Directions = Check each line of the records below for the word "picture" and copy those where it appears.

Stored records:
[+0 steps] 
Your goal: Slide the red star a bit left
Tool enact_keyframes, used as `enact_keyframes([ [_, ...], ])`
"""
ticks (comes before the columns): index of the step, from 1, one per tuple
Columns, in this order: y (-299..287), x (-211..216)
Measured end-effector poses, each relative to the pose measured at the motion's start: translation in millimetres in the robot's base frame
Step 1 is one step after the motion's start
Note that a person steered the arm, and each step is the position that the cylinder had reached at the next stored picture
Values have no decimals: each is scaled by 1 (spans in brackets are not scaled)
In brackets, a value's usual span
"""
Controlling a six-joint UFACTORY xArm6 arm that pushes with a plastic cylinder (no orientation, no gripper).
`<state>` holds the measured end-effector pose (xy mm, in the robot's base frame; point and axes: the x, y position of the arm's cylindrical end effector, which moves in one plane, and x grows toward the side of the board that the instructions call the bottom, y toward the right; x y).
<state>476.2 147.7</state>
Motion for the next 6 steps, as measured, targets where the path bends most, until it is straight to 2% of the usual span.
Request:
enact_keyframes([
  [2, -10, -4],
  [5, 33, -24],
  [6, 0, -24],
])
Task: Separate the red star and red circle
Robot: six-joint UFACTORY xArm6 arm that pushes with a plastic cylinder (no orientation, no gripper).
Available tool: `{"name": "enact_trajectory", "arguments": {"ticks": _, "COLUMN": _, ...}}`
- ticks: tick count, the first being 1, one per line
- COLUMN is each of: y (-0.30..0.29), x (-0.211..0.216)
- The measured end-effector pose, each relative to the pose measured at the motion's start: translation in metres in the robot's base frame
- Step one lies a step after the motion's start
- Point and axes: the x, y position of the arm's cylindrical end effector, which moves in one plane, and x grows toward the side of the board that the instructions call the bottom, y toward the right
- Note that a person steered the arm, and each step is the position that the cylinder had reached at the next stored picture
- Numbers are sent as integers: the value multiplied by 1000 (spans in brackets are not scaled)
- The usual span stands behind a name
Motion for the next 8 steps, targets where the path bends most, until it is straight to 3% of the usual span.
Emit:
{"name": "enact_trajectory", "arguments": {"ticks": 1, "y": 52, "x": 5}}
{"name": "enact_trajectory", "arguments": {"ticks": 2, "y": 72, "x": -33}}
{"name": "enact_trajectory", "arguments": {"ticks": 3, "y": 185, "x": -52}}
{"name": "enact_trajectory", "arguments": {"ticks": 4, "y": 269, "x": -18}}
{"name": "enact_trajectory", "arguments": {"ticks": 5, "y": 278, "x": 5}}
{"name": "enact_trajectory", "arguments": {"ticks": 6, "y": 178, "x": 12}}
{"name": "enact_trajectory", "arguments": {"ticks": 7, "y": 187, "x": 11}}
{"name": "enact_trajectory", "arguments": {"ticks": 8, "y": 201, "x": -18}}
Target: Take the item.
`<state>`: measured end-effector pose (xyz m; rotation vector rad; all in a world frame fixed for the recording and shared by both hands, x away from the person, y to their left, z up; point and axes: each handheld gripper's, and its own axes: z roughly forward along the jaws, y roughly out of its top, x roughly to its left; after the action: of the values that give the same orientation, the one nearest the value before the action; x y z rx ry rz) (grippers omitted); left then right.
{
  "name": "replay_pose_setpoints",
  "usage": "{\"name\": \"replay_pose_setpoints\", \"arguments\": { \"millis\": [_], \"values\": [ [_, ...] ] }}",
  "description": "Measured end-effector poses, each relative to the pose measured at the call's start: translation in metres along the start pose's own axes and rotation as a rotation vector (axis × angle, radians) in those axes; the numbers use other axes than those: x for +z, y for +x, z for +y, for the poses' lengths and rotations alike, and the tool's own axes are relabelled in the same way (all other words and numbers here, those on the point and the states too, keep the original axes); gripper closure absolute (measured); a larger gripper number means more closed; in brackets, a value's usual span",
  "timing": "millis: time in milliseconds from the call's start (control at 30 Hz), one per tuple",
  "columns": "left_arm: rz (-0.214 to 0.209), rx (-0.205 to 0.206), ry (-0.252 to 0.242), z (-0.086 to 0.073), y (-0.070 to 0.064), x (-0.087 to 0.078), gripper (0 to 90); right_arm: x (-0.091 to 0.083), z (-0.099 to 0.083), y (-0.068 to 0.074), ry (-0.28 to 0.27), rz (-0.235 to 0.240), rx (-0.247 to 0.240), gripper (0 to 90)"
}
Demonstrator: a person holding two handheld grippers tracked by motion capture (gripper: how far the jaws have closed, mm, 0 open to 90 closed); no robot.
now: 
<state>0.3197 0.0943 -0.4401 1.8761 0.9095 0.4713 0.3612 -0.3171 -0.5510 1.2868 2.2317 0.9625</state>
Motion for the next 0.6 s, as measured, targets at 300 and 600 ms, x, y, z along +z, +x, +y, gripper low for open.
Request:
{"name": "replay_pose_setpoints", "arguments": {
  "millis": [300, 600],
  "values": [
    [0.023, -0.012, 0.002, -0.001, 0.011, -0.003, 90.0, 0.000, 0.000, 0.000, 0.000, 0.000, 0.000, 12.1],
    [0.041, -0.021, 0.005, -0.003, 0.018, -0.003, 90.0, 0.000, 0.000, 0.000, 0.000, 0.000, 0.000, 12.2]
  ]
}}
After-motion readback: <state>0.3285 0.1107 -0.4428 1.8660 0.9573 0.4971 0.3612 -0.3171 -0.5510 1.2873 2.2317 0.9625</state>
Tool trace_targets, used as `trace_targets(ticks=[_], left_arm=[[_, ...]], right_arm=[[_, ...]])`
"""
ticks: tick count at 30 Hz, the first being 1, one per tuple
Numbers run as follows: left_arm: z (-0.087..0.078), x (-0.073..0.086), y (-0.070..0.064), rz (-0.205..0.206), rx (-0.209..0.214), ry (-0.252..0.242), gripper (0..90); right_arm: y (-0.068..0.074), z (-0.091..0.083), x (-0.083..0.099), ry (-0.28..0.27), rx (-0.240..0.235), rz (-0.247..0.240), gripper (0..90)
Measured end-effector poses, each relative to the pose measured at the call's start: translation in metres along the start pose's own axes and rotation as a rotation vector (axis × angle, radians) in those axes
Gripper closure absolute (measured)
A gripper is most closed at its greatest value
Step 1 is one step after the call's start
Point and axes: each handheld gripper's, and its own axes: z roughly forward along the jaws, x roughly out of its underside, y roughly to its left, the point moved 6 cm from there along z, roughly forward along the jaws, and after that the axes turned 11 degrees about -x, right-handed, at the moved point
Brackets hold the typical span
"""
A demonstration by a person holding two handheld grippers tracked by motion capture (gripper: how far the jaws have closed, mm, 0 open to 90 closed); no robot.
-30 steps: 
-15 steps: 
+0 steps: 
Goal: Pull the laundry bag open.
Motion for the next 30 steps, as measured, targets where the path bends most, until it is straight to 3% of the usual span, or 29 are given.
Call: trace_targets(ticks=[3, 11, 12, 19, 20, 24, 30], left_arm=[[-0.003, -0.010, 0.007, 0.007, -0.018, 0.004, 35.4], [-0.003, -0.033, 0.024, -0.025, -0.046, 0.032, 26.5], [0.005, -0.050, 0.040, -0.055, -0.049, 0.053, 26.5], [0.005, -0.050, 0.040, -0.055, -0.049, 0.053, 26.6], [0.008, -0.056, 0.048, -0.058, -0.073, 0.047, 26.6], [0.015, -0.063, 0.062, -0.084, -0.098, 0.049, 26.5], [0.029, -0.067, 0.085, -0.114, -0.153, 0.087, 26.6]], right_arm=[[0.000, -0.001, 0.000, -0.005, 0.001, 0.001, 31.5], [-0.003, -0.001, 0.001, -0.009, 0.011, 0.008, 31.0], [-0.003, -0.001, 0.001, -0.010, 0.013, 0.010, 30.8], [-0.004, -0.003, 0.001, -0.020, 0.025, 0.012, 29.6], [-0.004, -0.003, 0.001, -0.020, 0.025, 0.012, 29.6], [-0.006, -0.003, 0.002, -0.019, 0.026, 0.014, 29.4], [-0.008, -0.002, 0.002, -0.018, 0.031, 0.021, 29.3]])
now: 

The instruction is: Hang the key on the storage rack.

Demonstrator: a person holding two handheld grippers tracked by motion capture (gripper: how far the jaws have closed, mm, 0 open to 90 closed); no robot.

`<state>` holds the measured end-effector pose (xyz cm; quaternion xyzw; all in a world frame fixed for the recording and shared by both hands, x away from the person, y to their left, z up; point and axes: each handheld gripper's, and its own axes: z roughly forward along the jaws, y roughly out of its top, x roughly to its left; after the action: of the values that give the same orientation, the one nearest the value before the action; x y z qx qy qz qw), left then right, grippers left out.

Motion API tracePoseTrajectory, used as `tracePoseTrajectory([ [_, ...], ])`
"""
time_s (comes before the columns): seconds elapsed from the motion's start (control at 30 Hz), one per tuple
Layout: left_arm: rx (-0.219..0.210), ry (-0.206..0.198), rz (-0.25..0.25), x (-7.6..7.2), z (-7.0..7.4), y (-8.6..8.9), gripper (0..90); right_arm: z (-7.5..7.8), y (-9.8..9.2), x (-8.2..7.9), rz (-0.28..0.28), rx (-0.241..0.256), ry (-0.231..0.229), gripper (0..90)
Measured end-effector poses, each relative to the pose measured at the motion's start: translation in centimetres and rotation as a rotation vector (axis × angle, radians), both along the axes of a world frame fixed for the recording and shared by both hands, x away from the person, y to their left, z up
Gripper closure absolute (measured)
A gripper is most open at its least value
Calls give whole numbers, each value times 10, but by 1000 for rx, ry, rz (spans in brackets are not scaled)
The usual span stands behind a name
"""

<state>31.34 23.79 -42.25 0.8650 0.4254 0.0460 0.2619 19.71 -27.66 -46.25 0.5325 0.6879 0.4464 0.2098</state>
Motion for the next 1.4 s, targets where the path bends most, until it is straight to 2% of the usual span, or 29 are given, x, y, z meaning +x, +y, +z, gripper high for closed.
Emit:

Written solution =
Note that a person steered the arm, and each step is the position that the cylinder had reached at the next stored picture
- Note that a person steered the arm, and each step is the position that the cylinder had reached at the next stored picture

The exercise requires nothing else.